* Vale to restore 8 mln T output from Alegria mine
* Brazil October iron ore exports higher vs September
* Iron ore prices may fall to $70/t next year - CLSA (Updates with closing prices, China iron ore inventory, chart)
By Enrico Dela Cruz
MANILA, Nov 4 (Reuters) - Iron ore futures in China, the world’s top consumer of the steelmaking raw material, and in Singapore edged down on Monday after miner Vale SA got approval to resume activities at a major mine in Brazil.
Dalian Commodity Exchange’s most-traded iron ore, for delivery in January 2020, ended down 1.2% at 615 yuan ($87.56) a tonne, its weakest finish since Oct. 22.
On the Singapore Exchange, the most-active November contract was down 1.9% at $82.60 a tonne in afternoon trade.
Vale, the world’s largest iron ore miner, said on Friday that Brazilian regulator ANM had allowed it to resume its Alegria mine operations, which were interrupted last March after a “stress test” failed to guarantee its stability.
The company said the resumption of mining activities at Alegria will allow it to restore 8 million tonnes of 50 million tonnes in capacity lost after the collapse of its Brumadinho dam in January caused a series of shutdowns.
Tight supply concerns in the aftermath of the Vale dam burst and dam shutdowns for safety checks, along with operational issues that also hit miners in Australia, had pushed iron ore prices up until July to five-year peaks.

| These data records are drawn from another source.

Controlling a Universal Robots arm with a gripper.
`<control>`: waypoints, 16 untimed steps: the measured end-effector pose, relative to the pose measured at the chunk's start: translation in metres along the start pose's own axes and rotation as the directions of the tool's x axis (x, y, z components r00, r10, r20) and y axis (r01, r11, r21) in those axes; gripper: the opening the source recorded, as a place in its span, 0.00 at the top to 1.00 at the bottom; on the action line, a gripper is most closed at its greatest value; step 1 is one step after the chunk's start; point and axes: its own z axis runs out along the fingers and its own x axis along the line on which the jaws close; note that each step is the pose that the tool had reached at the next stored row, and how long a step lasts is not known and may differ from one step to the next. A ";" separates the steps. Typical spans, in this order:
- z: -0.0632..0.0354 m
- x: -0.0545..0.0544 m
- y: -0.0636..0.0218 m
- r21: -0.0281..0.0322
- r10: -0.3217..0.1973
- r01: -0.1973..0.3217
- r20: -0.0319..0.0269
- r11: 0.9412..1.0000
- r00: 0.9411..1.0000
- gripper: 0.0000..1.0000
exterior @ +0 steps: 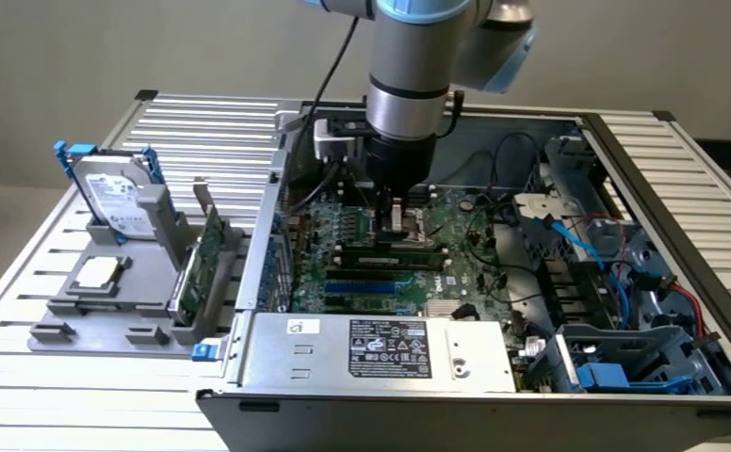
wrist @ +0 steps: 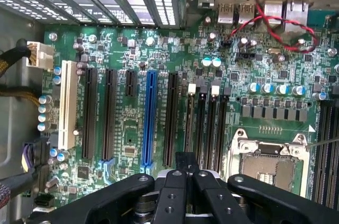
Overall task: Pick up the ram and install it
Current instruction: 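Press down the ram until it locks into place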
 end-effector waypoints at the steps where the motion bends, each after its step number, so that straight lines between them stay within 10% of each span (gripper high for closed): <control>1: 0.0002 0.000 0.0013 0.000 0.000 0.000 0.000 1.000 1.000 0.89; 16: 0.0067 -0.004 0.0051 -0.003 0.000 0.000 0.000 1.000 1.000 0.89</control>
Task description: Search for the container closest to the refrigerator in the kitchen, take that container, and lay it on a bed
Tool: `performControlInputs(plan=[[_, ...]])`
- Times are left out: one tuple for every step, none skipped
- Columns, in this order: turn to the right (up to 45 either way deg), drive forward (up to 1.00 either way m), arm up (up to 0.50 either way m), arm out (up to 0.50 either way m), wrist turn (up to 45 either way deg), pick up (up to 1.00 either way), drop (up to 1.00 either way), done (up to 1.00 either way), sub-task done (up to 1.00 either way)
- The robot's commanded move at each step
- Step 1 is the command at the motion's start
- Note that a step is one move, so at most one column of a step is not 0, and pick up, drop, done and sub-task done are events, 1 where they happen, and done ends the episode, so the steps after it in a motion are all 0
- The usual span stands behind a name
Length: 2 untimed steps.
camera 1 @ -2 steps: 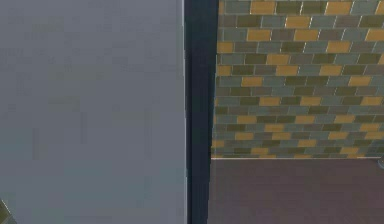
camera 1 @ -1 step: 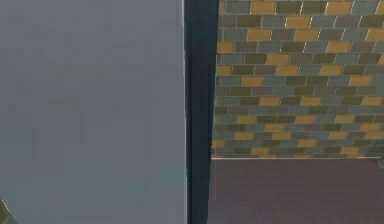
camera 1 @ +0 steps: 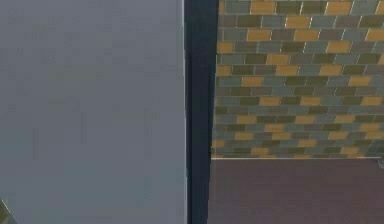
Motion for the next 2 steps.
performControlInputs(plan=[[0.0,0.0,0.0,0.0,45.0,0.0,0.0,0.0,0.0],[0.0,0.0,0.0,0.0,27.0,0.0,0.0,0.0,0.0]])
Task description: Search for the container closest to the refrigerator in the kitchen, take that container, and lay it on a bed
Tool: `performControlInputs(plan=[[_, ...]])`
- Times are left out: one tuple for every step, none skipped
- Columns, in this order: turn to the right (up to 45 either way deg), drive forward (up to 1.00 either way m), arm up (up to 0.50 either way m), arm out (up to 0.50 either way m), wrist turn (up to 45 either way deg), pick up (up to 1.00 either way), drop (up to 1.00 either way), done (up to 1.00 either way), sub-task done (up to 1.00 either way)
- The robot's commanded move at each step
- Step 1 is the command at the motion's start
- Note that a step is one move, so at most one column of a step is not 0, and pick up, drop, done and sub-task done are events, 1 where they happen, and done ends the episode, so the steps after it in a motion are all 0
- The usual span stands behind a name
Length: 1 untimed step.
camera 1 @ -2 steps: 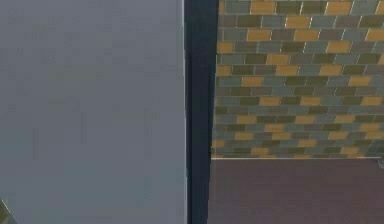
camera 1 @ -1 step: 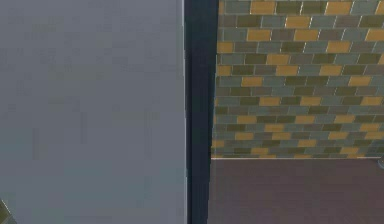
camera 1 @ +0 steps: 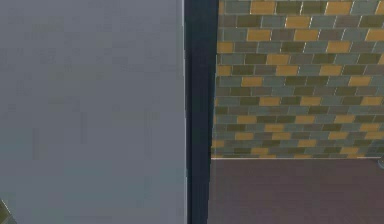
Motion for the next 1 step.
performControlInputs(plan=[[0.0,0.0,-0.28,0.0,0.0,0.0,0.0,0.0,0.0]])
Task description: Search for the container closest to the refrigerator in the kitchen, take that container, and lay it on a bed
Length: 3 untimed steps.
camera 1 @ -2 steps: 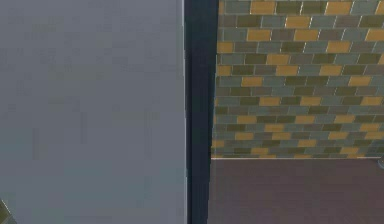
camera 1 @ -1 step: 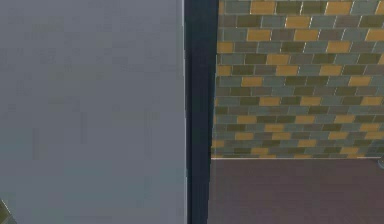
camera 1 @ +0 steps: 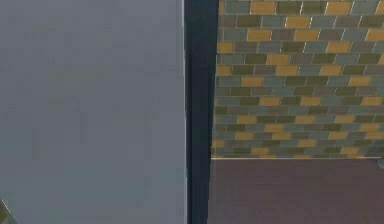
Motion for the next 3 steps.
performControlInputs(plan=[[0.0,0.0,0.0,0.0,0.0,1.0,0.0,0.0,0.0],[0.0,0.0,0.1,0.0,0.0,0.0,0.0,0.0,0.0],[0.0,0.0,0.18,0.0,0.0,0.0,0.0,0.0,0.0]])
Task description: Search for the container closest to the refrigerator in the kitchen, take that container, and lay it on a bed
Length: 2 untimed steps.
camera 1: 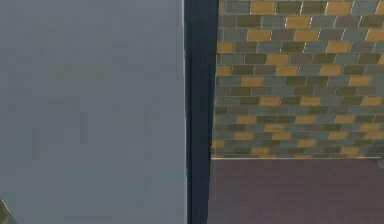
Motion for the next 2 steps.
performControlInputs(plan=[[0.0,0.0,0.0,0.0,-45.0,0.0,0.0,0.0,0.0],[0.0,0.0,0.0,0.0,-45.0,0.0,0.0,0.0,0.0]])
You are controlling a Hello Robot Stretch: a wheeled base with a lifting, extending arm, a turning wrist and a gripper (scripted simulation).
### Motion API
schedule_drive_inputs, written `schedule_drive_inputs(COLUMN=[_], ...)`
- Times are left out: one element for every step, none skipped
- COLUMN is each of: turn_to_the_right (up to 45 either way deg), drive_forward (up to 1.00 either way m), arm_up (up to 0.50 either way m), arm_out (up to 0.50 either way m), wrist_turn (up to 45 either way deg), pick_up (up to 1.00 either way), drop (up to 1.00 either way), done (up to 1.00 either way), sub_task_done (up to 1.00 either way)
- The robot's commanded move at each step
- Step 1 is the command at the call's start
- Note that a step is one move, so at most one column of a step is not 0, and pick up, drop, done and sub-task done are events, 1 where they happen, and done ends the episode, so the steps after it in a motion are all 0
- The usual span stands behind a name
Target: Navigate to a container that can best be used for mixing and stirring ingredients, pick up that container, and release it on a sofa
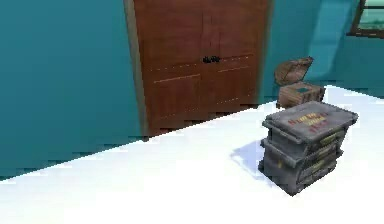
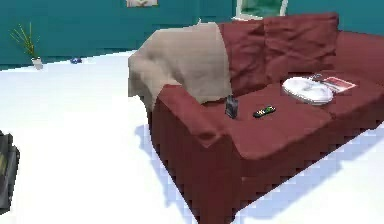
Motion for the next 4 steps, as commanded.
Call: schedule_drive_inputs(turn_to_the_right=[45.0, 0.0, 6.0, 0.0], drive_forward=[0.00, 0.30, 0.00, 1.00], arm_up=[0.00, 0.00, 0.00, 0.00], arm_out=[0.00, 0.00, 0.00, 0.00], wrist_turn=[0.0, 0.0, 0.0, 0.0], pick_up=[0.00, 0.00, 0.00, 0.00], drop=[0.00, 0.00, 0.00, 0.00], done=[0.00, 0.00, 0.00, 0.00], sub_task_done=[0.00, 0.00, 0.00, 0.00])
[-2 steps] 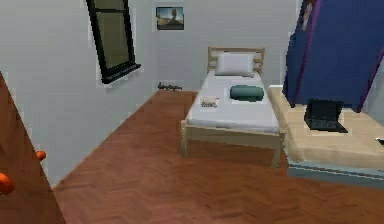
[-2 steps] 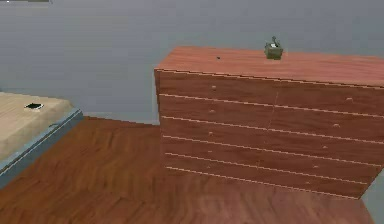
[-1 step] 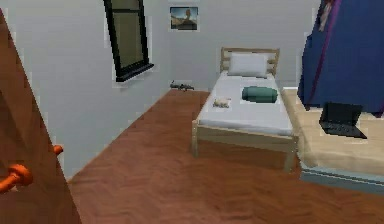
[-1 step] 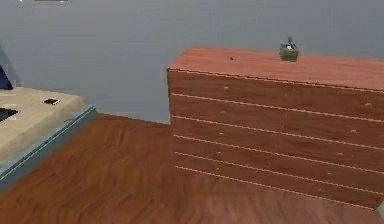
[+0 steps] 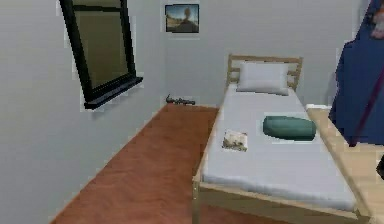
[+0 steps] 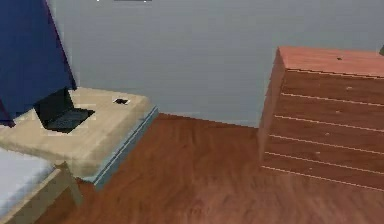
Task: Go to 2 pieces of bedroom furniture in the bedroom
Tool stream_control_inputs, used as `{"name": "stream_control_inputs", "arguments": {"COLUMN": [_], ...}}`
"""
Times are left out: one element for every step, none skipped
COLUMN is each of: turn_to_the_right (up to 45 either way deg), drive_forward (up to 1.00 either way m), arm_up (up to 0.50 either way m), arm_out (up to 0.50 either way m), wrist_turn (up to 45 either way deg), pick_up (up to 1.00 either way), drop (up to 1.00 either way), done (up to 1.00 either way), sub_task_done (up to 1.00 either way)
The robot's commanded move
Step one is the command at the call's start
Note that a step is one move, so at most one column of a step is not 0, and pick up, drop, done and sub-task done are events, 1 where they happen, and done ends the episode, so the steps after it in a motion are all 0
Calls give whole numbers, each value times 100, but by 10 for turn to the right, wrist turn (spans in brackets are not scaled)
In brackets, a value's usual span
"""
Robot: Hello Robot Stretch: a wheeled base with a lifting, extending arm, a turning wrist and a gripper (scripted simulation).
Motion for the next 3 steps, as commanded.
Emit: {"name": "stream_control_inputs", "arguments": {"turn_to_the_right": [-150,0,360], "drive_forward": [0,15,0], "arm_up": [0,0,0], "arm_out": [0,0,0], "wrist_turn": [0,0,0], "pick_up": [0,0,0], "drop": [0,0,0], "done": [0,0,0], "sub_task_done": [0,0,0]}}
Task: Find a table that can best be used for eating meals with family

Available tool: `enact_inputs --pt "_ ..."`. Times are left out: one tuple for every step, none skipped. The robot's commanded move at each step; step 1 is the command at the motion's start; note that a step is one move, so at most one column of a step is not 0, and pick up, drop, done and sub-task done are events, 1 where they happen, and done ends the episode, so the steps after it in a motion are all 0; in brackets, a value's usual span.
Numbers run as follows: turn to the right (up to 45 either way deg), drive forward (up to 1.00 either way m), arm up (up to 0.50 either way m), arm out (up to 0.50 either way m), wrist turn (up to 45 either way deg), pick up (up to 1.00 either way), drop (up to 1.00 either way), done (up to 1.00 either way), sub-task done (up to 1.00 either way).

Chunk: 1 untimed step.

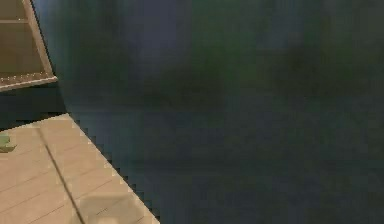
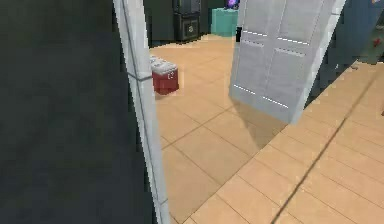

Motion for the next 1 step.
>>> enact_inputs --pt "-42.0 0.00 0.00 0.00 0.0 0.00 0.00 0.00 0.00"
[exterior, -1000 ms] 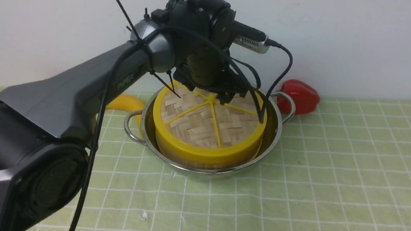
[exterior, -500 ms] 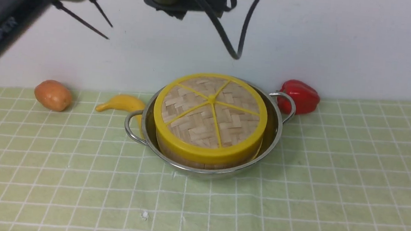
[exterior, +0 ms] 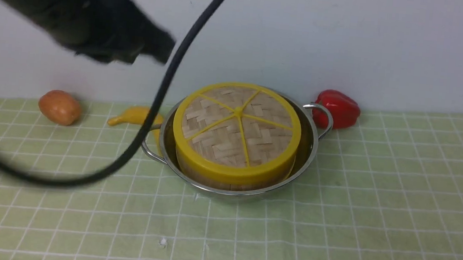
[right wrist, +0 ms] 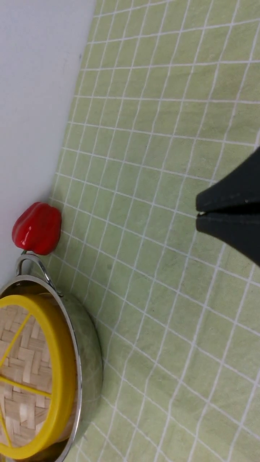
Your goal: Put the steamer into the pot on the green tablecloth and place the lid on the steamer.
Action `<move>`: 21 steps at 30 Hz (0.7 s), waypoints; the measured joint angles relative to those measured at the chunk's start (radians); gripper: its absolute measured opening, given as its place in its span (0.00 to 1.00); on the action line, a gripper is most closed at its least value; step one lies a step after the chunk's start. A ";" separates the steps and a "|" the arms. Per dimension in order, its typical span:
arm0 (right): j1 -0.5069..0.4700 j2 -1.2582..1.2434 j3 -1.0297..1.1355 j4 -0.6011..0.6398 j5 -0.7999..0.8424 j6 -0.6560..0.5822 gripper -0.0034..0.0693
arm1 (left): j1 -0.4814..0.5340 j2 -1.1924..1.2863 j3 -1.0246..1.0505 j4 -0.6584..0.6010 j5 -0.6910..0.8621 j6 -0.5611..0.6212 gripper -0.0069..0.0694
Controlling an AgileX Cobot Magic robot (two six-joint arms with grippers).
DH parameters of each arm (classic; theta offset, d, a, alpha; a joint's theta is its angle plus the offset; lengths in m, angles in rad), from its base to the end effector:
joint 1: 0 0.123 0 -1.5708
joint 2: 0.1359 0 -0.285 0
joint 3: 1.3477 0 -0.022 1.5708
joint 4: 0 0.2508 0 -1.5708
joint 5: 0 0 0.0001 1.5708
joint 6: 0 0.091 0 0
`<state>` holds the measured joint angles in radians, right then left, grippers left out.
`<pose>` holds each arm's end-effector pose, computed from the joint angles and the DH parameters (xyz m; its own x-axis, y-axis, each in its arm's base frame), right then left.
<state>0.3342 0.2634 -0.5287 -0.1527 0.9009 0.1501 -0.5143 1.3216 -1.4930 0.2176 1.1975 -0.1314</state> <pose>0.0437 0.0037 0.2943 -0.4997 -0.1159 -0.8584 -0.2021 0.9792 -0.0146 0.2334 -0.1109 0.4200 -0.7166 0.3476 -0.6047 0.3413 0.9308 0.1306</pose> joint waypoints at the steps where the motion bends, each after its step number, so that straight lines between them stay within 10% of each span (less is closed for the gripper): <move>1: 0.000 0.000 0.000 0.008 0.000 0.001 0.03 | 0.000 -0.053 0.059 -0.003 -0.020 -0.006 0.06; 11: 0.000 -0.001 0.000 0.115 -0.001 0.003 0.04 | 0.000 -0.536 0.598 -0.090 -0.351 -0.028 0.08; 21: 0.000 -0.001 0.000 0.176 -0.002 0.003 0.06 | 0.000 -0.720 0.654 -0.226 -0.358 -0.028 0.12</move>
<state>0.3342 0.2623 -0.5287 0.0232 0.8987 0.1532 -0.5143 0.6020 -0.8394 -0.0088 0.8393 -0.1595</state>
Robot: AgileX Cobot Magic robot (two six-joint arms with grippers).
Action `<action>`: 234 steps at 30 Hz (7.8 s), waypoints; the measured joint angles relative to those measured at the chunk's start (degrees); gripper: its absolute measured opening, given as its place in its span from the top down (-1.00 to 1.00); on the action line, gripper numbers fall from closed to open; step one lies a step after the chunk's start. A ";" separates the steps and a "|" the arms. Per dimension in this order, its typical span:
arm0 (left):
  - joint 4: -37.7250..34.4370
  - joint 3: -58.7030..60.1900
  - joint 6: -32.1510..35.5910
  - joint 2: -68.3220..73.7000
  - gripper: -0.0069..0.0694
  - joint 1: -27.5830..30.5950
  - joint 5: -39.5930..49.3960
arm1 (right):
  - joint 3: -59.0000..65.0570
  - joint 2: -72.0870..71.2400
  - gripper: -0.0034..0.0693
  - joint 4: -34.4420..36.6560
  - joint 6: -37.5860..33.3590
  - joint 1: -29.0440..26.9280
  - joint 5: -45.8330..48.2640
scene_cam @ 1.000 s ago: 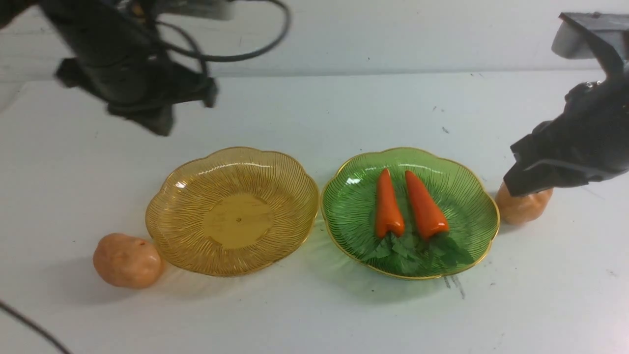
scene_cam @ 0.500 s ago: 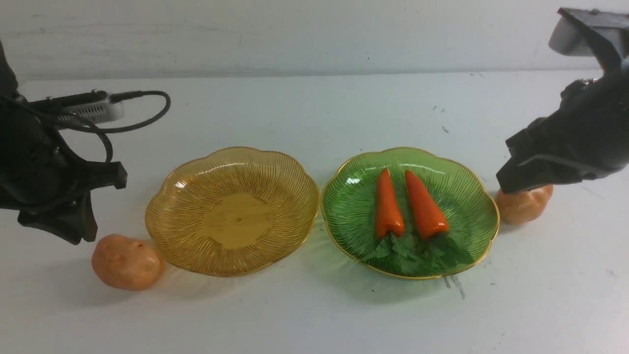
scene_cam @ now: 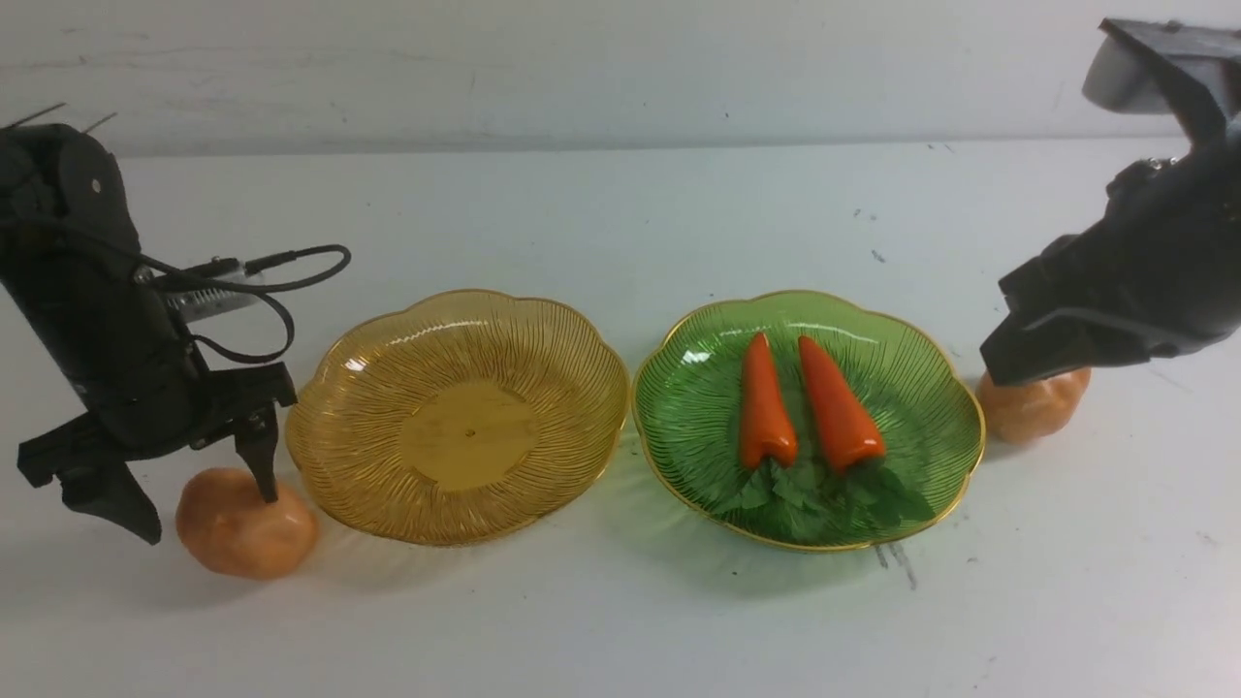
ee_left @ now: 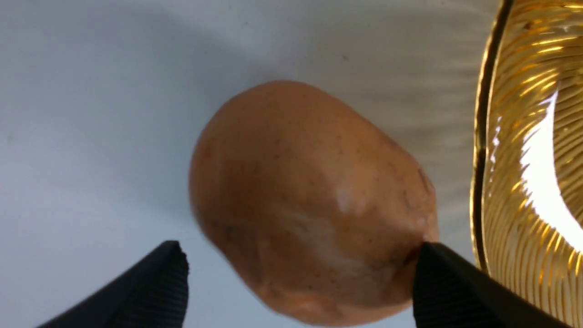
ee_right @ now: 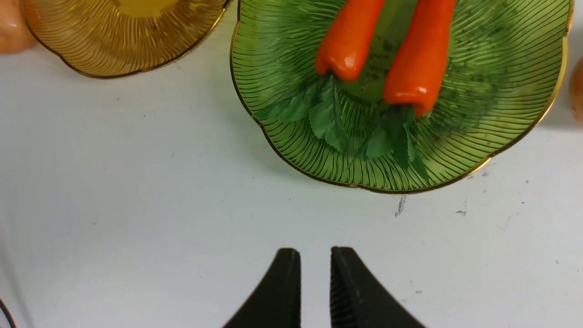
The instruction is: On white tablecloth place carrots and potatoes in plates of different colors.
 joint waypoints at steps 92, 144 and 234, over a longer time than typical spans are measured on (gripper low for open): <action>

Prices have since pulled back as supply has started normalising, with imported iron ore inventory at Chinese ports scaling a six-month high in late October. SH-TOT-IRONINV
Benchmark spot 62% iron ore, which slumped to its lowest in more than seven months last week at $85 a tonne, based on SteelHome consultancy data SH-CCN-IRNOR62, may average $90 this quarter and drop to $70 next year, said Andrew Driscoll, head of resources research at CLSA.
* Brazil’s iron ore exports in October reached 31.2 million tonnes, compared with 27.14 million tonnes the month before.
* Imported iron ore inventory at China’s ports dropped to 131.65 million tonnes as of Nov. 1, from 134.1 million tonnes a week ago, falling for this first time after rising steadily for five straight weeks from Sept. 20, latest SteelHome data showed.
* The most-traded construction steel rebar on the Shanghai Futures Exchange closed up 0.5%, while hot-rolled steel coil, used in cars and home appliances, inched up 0.2%.
* Shanghai stainless steel ticked 0.4% higher.
* Dalian coking coal fell 1% and Dalian coke edged down 0.3%.
* Imported coking coal stocks at five major Chinese ports covered by Mysteel consultancy’s weekly survey eased 1% or 90,000 tonnes on week, from its three-year high to 7.6 million tonnes as of Oct. 31.